Publication year - 2001
Publication title -
journal of neuroscience research
Language(s) - English
Resource type - Journals
SCImago Journal Rank - 1.72
H-Index - 160
eISSN - 1097-4547
pISSN - 0360-4012
DOI - 10.1002/jnr.10057
Subject(s) - glutamine synthetase , excitotoxicity , astrocyte , neuropil , senile plaques , glutamate receptor , neurotoxicity , biology , intracellular , neuroscience , alzheimer's disease , glutamine , neuron , neuroglia , pathology , microbiology and biotechnology , disease , biochemistry , medicine , central nervous system , toxicity , amino acid , receptor
The intracellular localization of glutamine synthetase (GS) in the inferior temporal cortices of non‐demented elderly individuals was compared with that in brains affected by Alzheimer's disease (AD).

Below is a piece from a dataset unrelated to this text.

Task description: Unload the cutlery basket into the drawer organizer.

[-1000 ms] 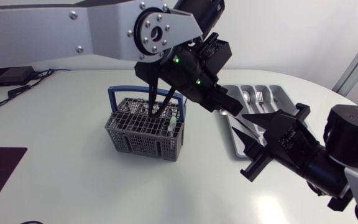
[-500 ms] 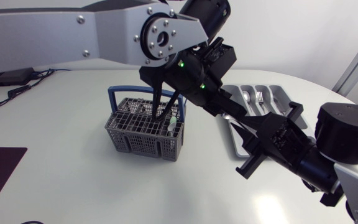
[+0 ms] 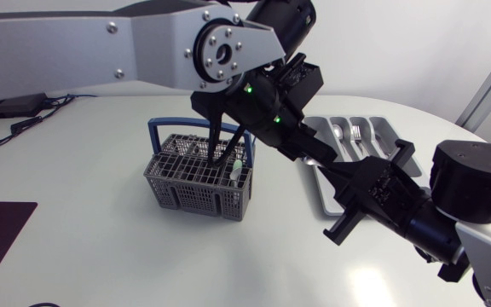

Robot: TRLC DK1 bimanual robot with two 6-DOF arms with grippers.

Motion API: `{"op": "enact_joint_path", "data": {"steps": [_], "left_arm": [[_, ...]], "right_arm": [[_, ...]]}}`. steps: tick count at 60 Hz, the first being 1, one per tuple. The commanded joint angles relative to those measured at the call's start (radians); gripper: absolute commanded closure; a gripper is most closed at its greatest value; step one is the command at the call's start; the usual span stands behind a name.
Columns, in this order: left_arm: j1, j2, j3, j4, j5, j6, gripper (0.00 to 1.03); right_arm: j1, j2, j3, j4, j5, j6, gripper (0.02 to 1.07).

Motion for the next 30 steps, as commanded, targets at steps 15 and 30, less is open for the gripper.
{"op": "enact_joint_path", "data": {"steps": [15,30], "left_arm": [[0.013,-0.046,0.012,0.048,0.007,-0.016,0.26],[0.126,-0.126,0.015,0.073,0.005,0.104,0.17]], "right_arm": [[0.004,-0.034,-0.003,-0.074,-0.058,-0.010,1.01],[-0.142,-0.098,-0.015,-0.183,-0.236,-0.068,1.01]]}}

The present study confirmed previous reports of a general decrease in GS expression in astrocytes and the expression of GS in some neurons. Several new observations were made: the morphology of astrocytes is generally unaffected by the presence of plaques, GS labeling is present in some diffuse plaques and occasional neuritic plaques, whereas the overall density of astrocytes increases 1.4‐fold in AD. In addition, the present study found that the reduction in GS expression is almost entirely due to a loss of GS from perisynaptic regions of the neuropil and from the astrocytic endfeet that normally abut cortical blood vessels. These changes implicate astrocytes in glutamate excitotoxicity and ammonia neurotoxicity. It is suggested that it may be more fruitful to regard AD not as a neuronal disease, but as a disorder of astrocyte‐neuron interactions. © 2001 Wiley‐Liss, Inc.